Effusive, smiling bright. He even dressed well before I was born. He was so handsome on the beach with two kids, then three, then four, then five, then six. Then five again. There were pictures of him long after C
het died where he was smiling again. He had aged significantly, he’d let himself go, but there were pictures of us holding hands, hugging, and laughing—I had forgotten about that.
* * *
• • •
“I think my dad was an eight,” I told Dan, the Monday morning after the funeral.
“Yeah, maybe he was.” Dan smiled. “We can try to figure it out, if you want.”
I didn’t. Dan and I hadn’t talked about the Enneagram in a while, and at that point it felt like the Enneagram—or Dan’s interpretation of it—was just the framework I needed in order to address my issues head-on.
“Guess who else is an eight?” I asked Dan.
“Who?”
“Donald Trump.”
“Oh, yes, I’ve heard that.” He gave a small laugh.
“That would have been nice to open with, Dan,” I told him, sternly. “My father, Donald Trump, and I are all number eights. What…a thruple.”

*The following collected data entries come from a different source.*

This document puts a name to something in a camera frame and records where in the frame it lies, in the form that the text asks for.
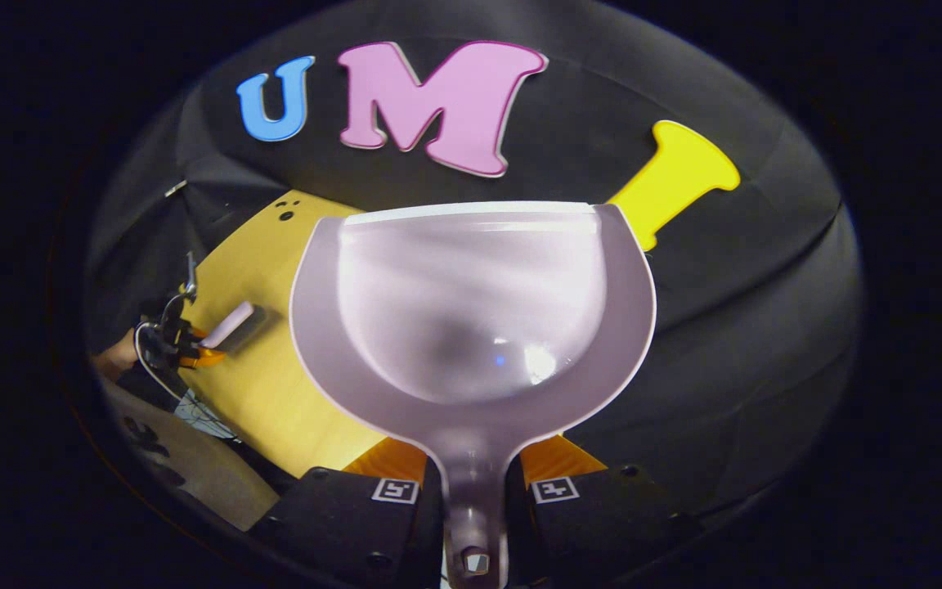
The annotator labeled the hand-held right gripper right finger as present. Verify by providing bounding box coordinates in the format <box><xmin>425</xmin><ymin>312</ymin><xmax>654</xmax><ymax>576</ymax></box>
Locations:
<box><xmin>507</xmin><ymin>434</ymin><xmax>702</xmax><ymax>589</ymax></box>

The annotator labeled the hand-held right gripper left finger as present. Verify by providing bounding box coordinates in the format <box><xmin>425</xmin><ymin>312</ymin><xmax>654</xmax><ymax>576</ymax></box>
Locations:
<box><xmin>249</xmin><ymin>438</ymin><xmax>445</xmax><ymax>589</ymax></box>

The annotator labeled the small lavender broom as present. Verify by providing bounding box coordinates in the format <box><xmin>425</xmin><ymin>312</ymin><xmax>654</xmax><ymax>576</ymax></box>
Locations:
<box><xmin>200</xmin><ymin>300</ymin><xmax>273</xmax><ymax>354</ymax></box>

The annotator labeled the lavender plastic dustpan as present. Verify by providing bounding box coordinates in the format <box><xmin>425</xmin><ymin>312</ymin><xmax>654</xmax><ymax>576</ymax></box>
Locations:
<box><xmin>289</xmin><ymin>200</ymin><xmax>657</xmax><ymax>589</ymax></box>

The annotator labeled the beige board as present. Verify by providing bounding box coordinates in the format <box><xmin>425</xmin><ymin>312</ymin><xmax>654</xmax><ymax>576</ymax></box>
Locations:
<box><xmin>99</xmin><ymin>380</ymin><xmax>280</xmax><ymax>531</ymax></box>

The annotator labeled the black backdrop cloth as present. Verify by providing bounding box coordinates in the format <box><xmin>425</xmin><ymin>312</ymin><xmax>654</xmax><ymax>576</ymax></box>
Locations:
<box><xmin>85</xmin><ymin>0</ymin><xmax>864</xmax><ymax>524</ymax></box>

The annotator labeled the thin cable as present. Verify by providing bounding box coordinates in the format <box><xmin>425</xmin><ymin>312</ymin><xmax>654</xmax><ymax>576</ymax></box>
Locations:
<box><xmin>133</xmin><ymin>321</ymin><xmax>235</xmax><ymax>438</ymax></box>

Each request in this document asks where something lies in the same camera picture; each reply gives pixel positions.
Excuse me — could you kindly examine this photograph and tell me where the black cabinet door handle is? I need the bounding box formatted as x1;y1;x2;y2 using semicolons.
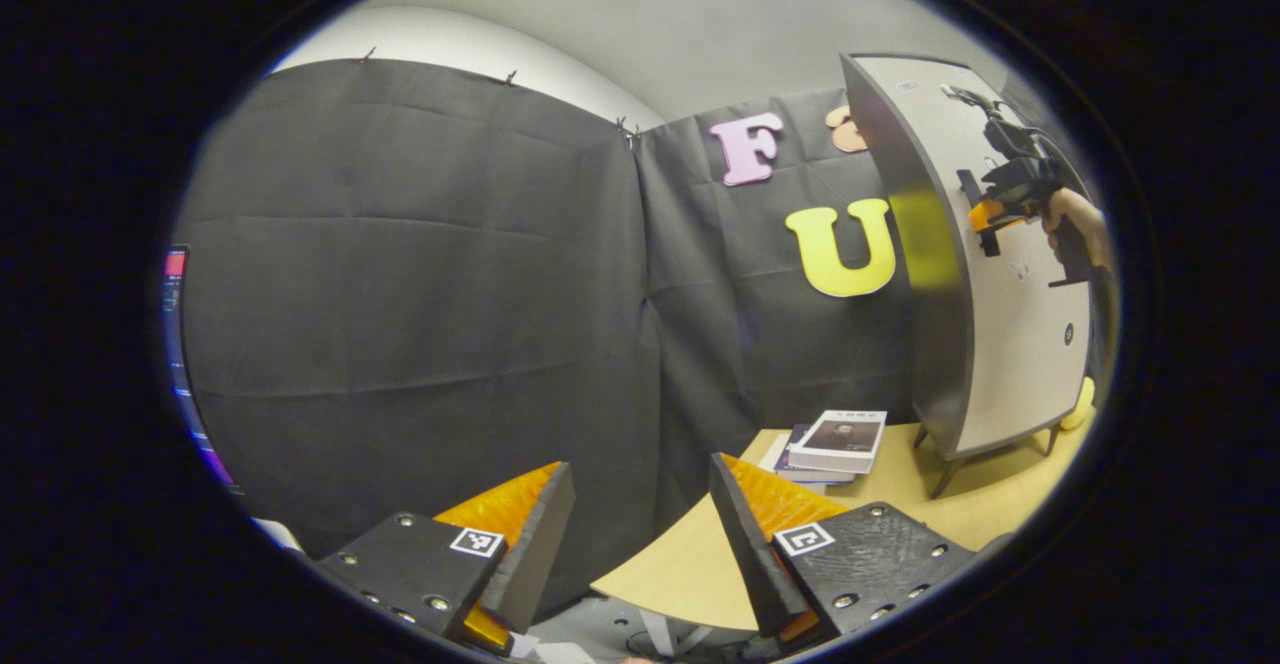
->
955;168;1003;259

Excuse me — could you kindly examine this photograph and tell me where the yellow bun-shaped toy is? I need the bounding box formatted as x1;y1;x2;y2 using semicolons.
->
1060;376;1096;432

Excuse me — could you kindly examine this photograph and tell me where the dark grey cabinet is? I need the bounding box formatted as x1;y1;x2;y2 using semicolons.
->
840;52;1096;500

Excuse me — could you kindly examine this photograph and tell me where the computer monitor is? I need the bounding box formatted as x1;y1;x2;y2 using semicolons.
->
160;244;241;490

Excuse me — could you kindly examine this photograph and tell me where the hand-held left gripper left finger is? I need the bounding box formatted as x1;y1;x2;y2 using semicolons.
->
315;461;578;657

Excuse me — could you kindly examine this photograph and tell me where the black cable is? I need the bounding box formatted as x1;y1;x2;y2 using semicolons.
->
940;84;1061;165

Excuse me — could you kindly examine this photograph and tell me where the white portrait-cover book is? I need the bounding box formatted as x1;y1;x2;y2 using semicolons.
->
788;410;888;475

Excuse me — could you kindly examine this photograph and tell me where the blue-cover book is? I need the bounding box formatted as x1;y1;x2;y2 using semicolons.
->
772;424;859;487

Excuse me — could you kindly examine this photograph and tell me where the light grey cabinet door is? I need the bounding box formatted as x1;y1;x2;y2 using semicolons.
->
848;54;1093;457

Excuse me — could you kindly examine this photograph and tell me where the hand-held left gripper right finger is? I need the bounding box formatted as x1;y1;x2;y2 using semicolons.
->
708;452;979;645

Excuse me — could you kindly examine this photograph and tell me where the black backdrop cloth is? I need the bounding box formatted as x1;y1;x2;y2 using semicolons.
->
172;57;936;560

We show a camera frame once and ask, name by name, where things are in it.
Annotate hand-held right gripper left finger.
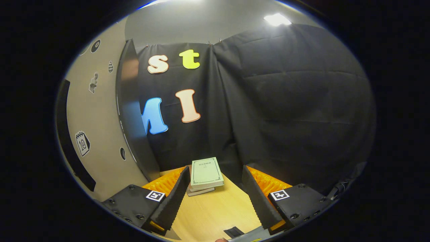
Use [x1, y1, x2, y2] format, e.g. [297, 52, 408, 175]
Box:
[102, 165, 191, 236]

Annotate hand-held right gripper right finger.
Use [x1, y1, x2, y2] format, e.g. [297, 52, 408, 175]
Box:
[242, 165, 333, 236]

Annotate beige cabinet door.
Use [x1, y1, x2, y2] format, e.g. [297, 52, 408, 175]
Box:
[55, 17, 150, 202]

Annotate black cabinet door handle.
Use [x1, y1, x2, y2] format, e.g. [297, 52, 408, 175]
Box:
[55, 79, 97, 192]

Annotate dark grey cabinet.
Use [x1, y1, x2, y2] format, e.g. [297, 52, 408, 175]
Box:
[116, 39, 161, 182]

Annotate brown book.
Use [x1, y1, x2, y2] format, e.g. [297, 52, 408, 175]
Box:
[186, 187, 216, 197]

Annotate green book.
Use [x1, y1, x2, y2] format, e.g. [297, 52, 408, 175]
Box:
[190, 157, 224, 189]

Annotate black backdrop cloth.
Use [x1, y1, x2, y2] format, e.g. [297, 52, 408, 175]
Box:
[136, 24, 377, 199]

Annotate small ceiling light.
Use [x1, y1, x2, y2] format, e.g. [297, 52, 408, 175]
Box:
[264, 13, 292, 27]

“What’s a thruple?” Dan asked.
“Oh, and also…” I remembered. “A lot of eights are sociopaths. I mean, for fuck’s sake, Dan.”
“You are not a sociopath,” Dan said, very slowly. A little too slowly, if you ask me.
Dan explained there are self-actualized eights, who are able to identify their weaknesses and growth edges and are very different from unactualized eights.
“You are becoming self-actualized. Now maybe you can have a little more empathy for your father, knowing he was also in a lot of pain. And that, if he was an eight, maybe he too lacked empathy.” That made sense. My father lacked empathy, for sure.
I liked the idea of blaming my eightness on my father, but I had come too far with Dan for that to be my mental footprint. Instead, I remembered all the pictures of my father as a young boy, growing up in Newark, New Jersey. Running on the beach with my three brothers, with a football in hand. With his huge smile, and these great big lips—he looked like a hurricane of life. I was going to remember my dad the way he would have wanted to be remembered—at his peaks.